Reputation: 1619
How can I remove these pesky backslashes in R? I've scoured the web and stackoverflow to try to find a way to get rid of backslashes...no luck.
I've tried a lot of different ways, but I think the only one that I can get working will be to remove every character that is not a number, letter or space using regular expressions and gsub(). Here is my string:
"_kMDItemOwnerUserID = 99kMDItemAlternateNames = ( \"(500) Days of Summer (2009).m4v\")kMDItemAudioBitRate = 163kMDItemAudioChannelCount = 2kMDItemAudioEncodingApplication = \"HandBrake 0.9.4 2009112300\"kMDItemCodecs = ( \"H.264\", AAC, \"QuickTime Text\")"
As you can see it is very messy, with backslashes and quotation marks all over the place.

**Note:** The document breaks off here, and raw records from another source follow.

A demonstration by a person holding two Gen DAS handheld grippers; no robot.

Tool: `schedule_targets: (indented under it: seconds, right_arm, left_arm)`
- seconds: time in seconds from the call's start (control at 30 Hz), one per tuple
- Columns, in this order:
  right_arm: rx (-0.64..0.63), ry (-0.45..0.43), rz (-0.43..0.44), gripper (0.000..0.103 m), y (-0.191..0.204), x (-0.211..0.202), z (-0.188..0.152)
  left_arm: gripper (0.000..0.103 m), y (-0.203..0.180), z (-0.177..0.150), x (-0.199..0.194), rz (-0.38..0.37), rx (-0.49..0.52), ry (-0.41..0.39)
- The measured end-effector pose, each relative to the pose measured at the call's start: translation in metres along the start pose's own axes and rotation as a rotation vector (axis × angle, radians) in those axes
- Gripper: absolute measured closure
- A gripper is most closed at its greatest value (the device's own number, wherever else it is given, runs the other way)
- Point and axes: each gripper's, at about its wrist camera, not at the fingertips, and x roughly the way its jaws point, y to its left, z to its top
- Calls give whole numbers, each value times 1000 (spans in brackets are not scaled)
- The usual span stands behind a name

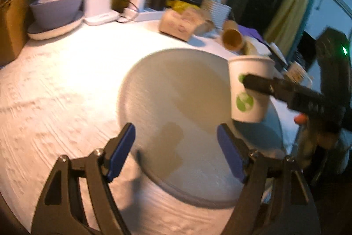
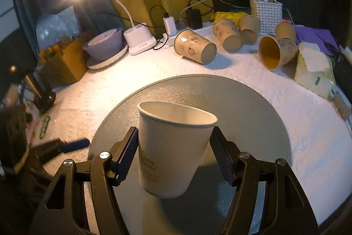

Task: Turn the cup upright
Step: 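Lower the upright cup onto the grey mat and open the right gripper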

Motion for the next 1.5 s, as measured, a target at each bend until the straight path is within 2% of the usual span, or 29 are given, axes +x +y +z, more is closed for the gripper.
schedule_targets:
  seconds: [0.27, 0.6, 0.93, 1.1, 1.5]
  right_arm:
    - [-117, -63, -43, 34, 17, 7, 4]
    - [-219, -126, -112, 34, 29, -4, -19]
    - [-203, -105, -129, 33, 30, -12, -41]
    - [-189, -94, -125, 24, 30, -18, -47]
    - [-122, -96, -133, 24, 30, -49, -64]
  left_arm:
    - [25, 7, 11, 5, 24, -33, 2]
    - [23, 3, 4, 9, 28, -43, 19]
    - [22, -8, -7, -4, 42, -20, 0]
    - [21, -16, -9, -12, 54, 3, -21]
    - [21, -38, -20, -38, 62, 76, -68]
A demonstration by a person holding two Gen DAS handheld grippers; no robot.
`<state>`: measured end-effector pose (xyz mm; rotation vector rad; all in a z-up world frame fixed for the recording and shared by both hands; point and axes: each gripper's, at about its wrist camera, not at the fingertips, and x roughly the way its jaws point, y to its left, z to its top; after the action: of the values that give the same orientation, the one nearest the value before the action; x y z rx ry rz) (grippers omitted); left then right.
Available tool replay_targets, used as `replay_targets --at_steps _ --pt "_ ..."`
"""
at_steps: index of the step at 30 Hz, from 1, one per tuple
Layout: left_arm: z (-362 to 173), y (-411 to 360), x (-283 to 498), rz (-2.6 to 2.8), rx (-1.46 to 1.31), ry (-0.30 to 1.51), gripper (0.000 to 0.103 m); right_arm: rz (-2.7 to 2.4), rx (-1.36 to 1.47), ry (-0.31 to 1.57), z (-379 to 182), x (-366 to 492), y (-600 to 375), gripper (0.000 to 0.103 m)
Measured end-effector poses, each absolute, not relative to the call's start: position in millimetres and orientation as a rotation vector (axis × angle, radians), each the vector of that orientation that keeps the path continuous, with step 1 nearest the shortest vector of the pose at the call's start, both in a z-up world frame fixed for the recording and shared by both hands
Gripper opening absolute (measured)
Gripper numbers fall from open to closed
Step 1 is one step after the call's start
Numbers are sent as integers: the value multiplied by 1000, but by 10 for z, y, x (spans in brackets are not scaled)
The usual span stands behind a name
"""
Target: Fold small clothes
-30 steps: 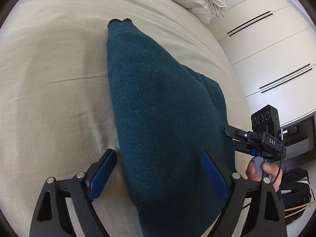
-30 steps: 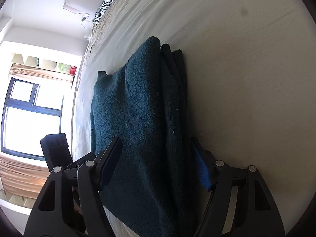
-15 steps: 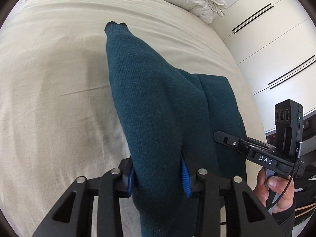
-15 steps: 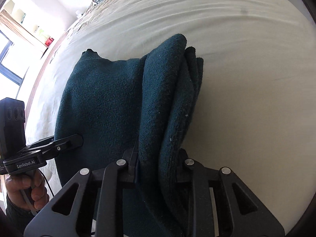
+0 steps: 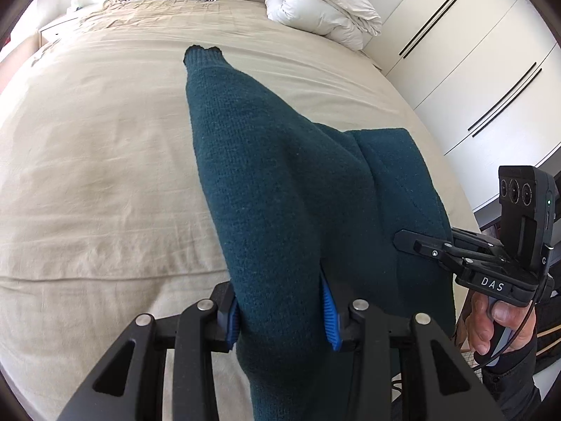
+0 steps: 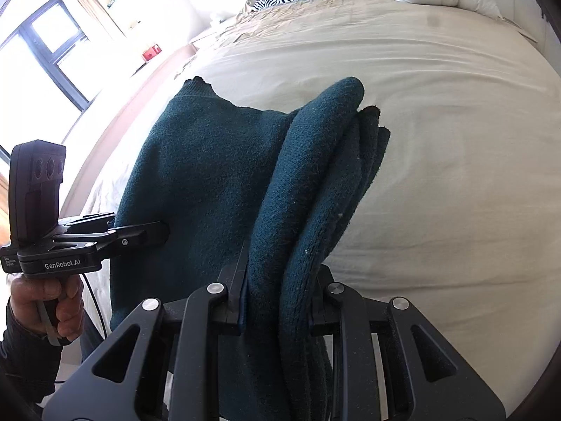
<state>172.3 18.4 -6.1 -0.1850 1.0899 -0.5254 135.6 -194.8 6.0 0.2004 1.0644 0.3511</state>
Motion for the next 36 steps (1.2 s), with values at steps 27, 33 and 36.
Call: replay_targets --at_steps 27,33,36 --pt "-1042 900 1010 -433 -359 1062 67 354 703 1104 -1238 769 -2401 52" --pt "-529 977 580 -296 -214 816 87 95 532 987 -755 465 -2576 52" --pt "-129 952 263 -192 -84 618 103 6 375 852 -304 191 -2499 53"
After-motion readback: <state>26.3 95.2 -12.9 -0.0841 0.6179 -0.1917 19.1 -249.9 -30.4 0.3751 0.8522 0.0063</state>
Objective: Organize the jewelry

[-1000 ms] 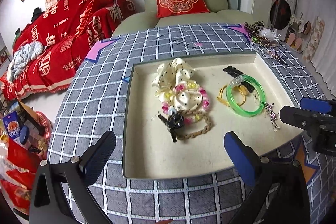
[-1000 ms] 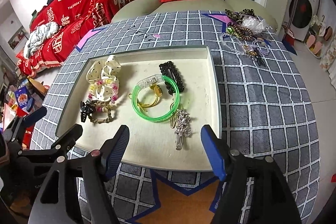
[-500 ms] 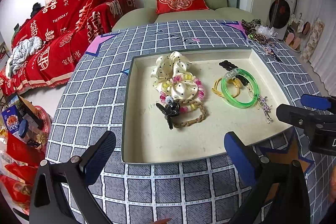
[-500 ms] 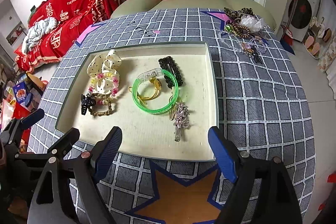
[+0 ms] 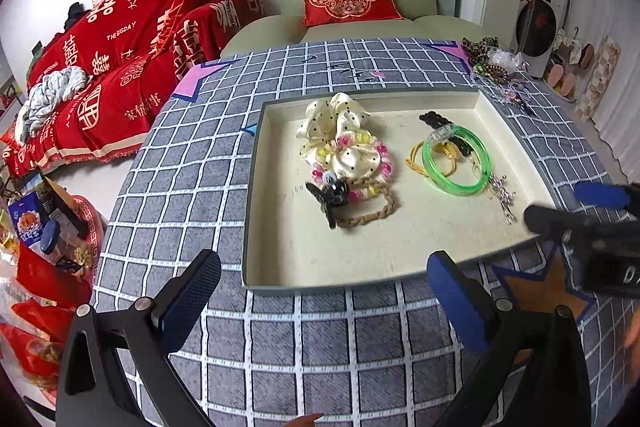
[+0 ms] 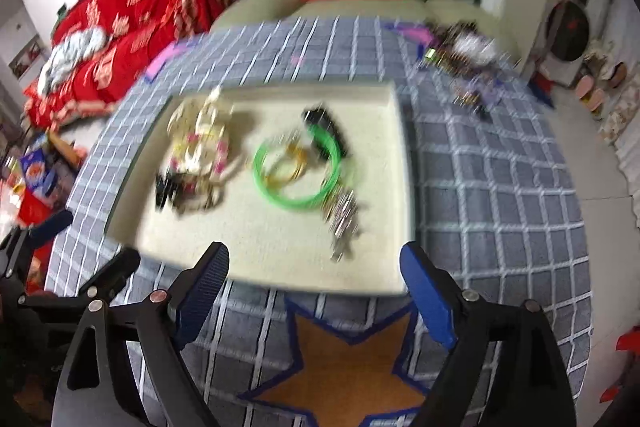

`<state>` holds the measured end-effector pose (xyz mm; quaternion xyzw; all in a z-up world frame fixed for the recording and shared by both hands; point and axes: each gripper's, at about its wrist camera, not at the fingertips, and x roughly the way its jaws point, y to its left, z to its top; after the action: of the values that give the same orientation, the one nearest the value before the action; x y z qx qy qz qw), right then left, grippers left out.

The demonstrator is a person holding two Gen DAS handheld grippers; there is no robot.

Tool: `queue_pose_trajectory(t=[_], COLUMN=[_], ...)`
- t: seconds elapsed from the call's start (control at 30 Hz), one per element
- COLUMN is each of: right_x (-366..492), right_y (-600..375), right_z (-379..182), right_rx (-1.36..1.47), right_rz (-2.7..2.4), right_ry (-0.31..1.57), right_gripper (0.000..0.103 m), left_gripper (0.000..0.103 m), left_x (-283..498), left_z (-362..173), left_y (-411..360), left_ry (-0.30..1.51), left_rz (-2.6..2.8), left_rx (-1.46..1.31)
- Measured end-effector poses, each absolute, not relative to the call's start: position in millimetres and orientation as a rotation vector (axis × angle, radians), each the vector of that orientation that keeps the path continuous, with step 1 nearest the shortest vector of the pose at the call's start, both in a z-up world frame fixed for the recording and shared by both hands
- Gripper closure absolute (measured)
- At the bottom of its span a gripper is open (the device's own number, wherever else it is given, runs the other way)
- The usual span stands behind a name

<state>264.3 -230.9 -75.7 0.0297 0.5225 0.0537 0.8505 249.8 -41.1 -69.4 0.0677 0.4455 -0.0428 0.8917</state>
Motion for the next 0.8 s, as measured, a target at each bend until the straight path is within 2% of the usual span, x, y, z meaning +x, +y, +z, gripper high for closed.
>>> queue_pose_trajectory(t=[0.8], right_x=[145.3], right_y=[-220.6], right_z=[-70.4], right_rx=[0.036], right_rz=[0.066], right_ry=[1.06], right_gripper=[0.014], left_gripper=[0.0], left_x=[132.4], left_z=[-76.7], left_y=[-18.3], left_ry=[0.999], left_rz=[-0.067], left_rx=[0.113])
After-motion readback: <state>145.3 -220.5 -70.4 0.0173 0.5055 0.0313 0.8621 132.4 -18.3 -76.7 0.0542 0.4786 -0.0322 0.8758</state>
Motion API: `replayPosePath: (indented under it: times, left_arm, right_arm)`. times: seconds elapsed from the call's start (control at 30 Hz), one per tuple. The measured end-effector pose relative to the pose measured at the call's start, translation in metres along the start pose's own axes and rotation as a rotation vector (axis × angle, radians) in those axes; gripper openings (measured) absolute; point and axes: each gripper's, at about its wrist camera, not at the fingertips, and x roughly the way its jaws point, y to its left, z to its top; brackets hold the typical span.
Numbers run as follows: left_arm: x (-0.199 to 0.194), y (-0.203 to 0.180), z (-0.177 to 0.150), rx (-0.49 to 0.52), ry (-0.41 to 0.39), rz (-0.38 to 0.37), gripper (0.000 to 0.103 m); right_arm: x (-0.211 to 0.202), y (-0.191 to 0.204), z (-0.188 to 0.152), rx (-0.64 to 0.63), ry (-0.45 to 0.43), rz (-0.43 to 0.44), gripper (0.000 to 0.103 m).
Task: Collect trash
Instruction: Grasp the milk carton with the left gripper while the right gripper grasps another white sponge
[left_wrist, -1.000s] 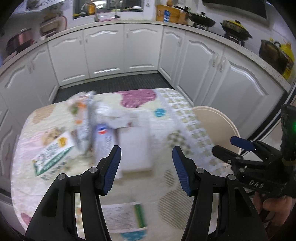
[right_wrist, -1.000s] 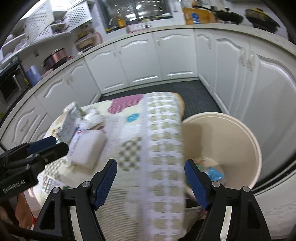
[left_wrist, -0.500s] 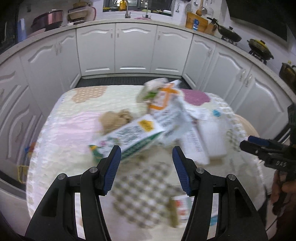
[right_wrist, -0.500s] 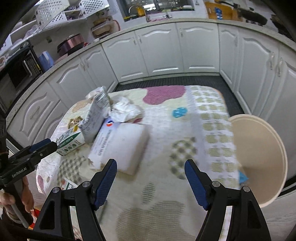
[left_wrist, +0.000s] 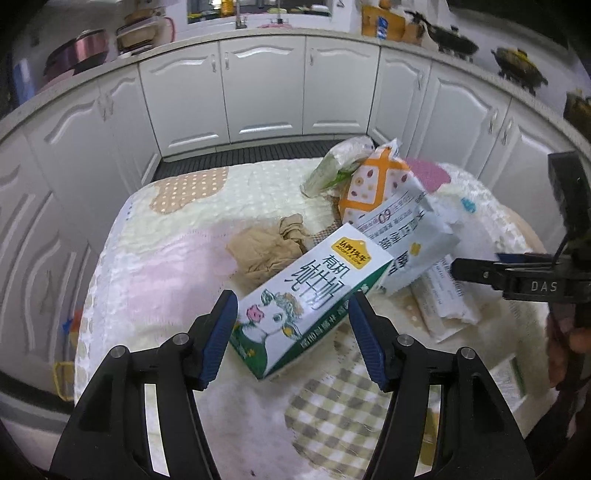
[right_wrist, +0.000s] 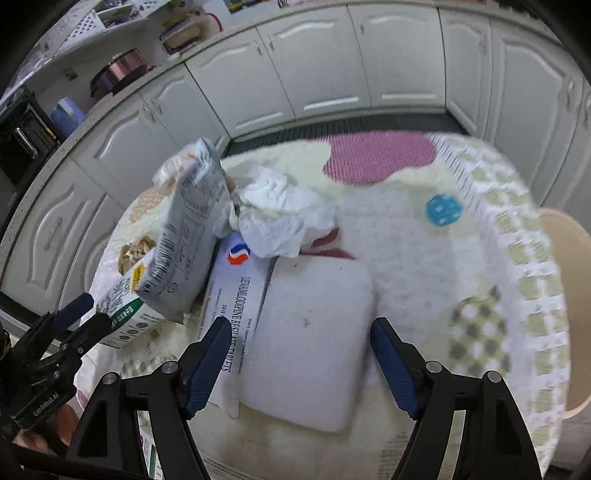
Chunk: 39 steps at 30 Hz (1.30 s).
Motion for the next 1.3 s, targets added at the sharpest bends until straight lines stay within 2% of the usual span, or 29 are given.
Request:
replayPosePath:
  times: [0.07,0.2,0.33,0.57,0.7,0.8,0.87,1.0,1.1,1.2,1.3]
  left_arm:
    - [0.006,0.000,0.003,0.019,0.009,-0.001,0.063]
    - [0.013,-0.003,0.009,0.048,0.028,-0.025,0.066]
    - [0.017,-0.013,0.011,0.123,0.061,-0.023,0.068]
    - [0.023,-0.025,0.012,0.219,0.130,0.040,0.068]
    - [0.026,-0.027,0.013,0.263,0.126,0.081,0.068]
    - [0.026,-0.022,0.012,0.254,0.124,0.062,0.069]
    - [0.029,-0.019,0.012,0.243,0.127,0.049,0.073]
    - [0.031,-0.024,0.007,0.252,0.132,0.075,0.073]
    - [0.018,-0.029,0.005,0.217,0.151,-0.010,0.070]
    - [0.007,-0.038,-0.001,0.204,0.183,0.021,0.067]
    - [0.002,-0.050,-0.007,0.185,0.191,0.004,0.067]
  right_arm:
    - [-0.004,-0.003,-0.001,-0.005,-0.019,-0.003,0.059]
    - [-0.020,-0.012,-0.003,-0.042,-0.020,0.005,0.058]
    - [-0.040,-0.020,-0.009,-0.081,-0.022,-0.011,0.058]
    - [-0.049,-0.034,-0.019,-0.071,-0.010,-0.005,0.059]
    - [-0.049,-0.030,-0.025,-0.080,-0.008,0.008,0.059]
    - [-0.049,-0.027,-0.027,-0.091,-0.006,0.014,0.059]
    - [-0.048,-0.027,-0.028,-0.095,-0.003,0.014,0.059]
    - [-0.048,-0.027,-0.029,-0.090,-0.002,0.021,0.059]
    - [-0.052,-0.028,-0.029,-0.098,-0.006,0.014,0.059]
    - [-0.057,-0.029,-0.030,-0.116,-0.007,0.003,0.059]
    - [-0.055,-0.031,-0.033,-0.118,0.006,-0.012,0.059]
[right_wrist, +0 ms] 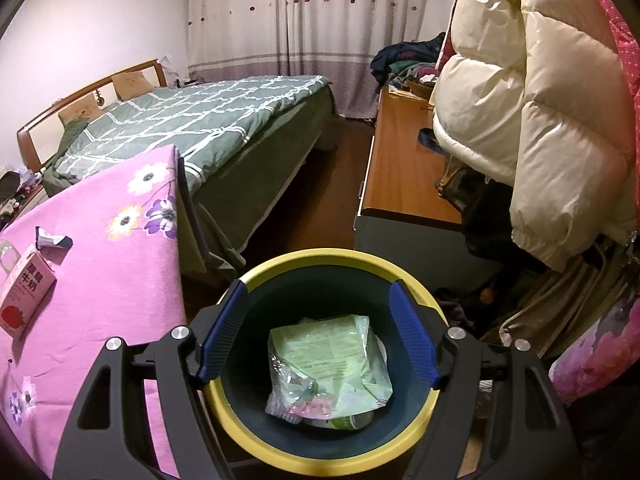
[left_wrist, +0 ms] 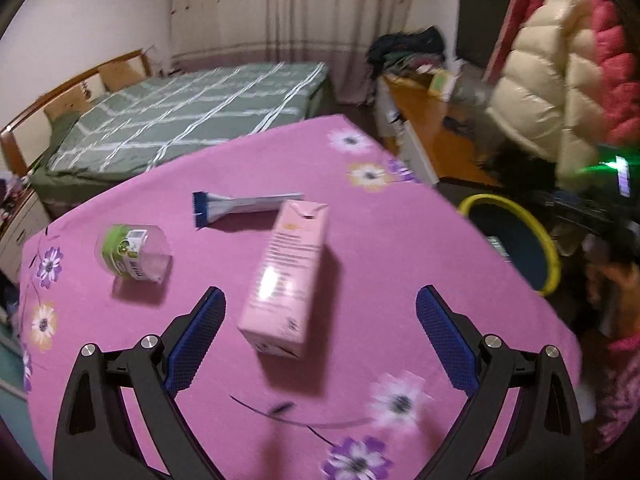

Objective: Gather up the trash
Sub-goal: 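Move the left tool toward the pink strawberry milk carton, then grasp the pink carton with the left tool and drop it into the bin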

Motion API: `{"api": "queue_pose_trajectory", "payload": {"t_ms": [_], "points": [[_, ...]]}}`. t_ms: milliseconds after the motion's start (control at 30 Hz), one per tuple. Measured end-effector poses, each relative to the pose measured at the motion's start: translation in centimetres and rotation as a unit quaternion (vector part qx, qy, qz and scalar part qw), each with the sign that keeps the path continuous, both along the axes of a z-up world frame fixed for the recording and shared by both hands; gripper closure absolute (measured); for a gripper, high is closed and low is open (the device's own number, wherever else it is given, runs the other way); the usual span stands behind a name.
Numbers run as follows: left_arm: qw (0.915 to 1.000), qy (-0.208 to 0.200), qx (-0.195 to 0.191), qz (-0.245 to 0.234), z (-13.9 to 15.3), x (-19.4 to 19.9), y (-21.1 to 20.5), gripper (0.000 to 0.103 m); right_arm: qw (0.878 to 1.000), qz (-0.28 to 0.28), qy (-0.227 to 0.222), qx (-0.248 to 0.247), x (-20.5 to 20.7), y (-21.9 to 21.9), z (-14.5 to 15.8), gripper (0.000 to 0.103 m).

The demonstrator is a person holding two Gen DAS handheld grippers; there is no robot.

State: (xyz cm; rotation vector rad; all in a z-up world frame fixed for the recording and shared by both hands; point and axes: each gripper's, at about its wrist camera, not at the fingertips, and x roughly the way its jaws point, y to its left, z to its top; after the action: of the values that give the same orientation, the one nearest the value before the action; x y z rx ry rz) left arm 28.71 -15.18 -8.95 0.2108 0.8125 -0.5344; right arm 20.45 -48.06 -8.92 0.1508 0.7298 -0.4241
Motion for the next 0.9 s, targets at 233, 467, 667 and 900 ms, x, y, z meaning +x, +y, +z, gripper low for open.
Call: {"api": "queue_pose_trajectory", "payload": {"t_ms": [233,467,667,900], "points": [[0.9971,0.026,0.071,0.000,-2.7,4.6,-3.5,0.028,1.000,0.007,0.003,0.003,-0.1,0.2,-0.1,0.033],[0.9931,0.056,0.103,0.005,-5.6,6.6,-5.2,0.051,1.000,0.007,0.003,0.003,-0.6,-0.4,-0.3,0.033],[0.9927,0.044,0.112,-0.005,-5.4,5.5,-7.0,0.065,1.000,0.003,-0.008,0.007,-1.9,-0.9,0.1,0.033],[0.9923,0.023,0.087,-0.085,-2.1,0.7,-14.1,0.065,1.000,-0.015,-0.022,-0.011,-5.4,-2.0,1.3,0.033]]}}
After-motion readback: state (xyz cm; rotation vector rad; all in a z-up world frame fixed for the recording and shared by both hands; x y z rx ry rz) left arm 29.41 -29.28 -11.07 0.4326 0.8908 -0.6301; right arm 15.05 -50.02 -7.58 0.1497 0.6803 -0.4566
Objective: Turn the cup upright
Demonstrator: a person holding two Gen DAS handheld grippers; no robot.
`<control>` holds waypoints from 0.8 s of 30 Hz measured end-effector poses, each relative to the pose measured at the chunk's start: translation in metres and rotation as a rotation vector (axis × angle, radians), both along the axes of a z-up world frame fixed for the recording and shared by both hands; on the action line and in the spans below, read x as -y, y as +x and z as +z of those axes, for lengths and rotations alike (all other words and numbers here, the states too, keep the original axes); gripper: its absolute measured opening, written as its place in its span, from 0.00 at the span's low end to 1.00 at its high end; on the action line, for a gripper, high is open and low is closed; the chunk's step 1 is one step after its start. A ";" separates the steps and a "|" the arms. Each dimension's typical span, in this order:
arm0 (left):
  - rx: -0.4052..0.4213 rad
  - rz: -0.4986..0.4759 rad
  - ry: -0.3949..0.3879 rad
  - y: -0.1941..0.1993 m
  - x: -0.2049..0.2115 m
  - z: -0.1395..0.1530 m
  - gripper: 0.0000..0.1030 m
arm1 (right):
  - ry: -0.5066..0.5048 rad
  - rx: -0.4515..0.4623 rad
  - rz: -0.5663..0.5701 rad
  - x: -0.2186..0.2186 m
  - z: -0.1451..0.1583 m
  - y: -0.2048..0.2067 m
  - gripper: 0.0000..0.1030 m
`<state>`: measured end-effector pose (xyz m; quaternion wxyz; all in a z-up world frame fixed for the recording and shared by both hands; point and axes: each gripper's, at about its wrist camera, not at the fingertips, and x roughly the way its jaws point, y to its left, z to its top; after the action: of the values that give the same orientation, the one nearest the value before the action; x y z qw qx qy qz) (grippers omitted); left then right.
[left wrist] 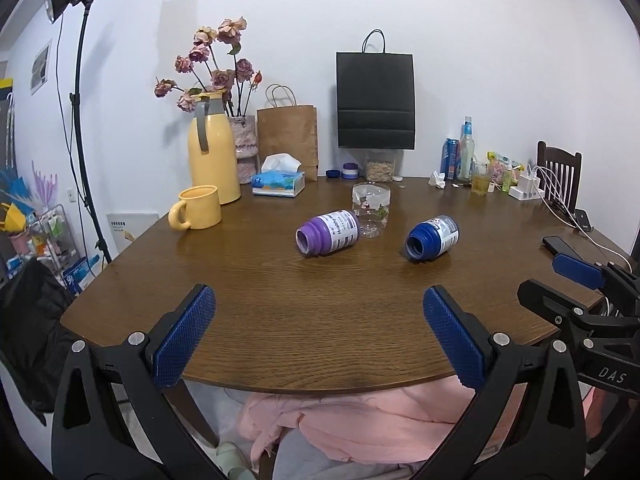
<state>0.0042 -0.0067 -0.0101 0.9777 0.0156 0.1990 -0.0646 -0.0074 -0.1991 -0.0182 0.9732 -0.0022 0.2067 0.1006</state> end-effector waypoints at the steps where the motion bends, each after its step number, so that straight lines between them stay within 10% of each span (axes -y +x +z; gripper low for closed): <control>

Ultimately, what I want to do is extract the movie name: '(500) Days of Summer (2009)'.
What is a regular expression that will match everything but numbers, letters and spaces?
Thank you very much in advance for your help.
Upvotes: 1
Views: 4321
Reputation: 520968
gsub("[^[:alnum:] ]", "", x)
Try replacing the character class [^[:alnum:] ]
, which will match any character which is not a letter, number, or space:
Full code:
x <- "_kMDItemOwnerUserID = 99kMDItemAlternateNames = ( \"(500) Days of Summer (2009).m4v\")kMDItemAudioBitRate = 163kMDItemAudioChannelCount = 2kMDItemAudioEncodingApplication = \"HandBrake 0.9.4 2009112300\"kMDItemCodecs = ( \"H.264\", AAC, \"QuickTime Text\")"
gsub("[^[:alnum:] ]", "", x)
[1] "kMDItemOwnerUserID 99kMDItemAlternateNames 500 Days of Summer 2009m4vkMDItemAudioBitRate 163kMDItemAudioChannelCount 2kMDItemAudioEncodingApplication HandBrake 094 2009112300kMDItemCodecs H264 AAC QuickTime Text"
Upvotes: 5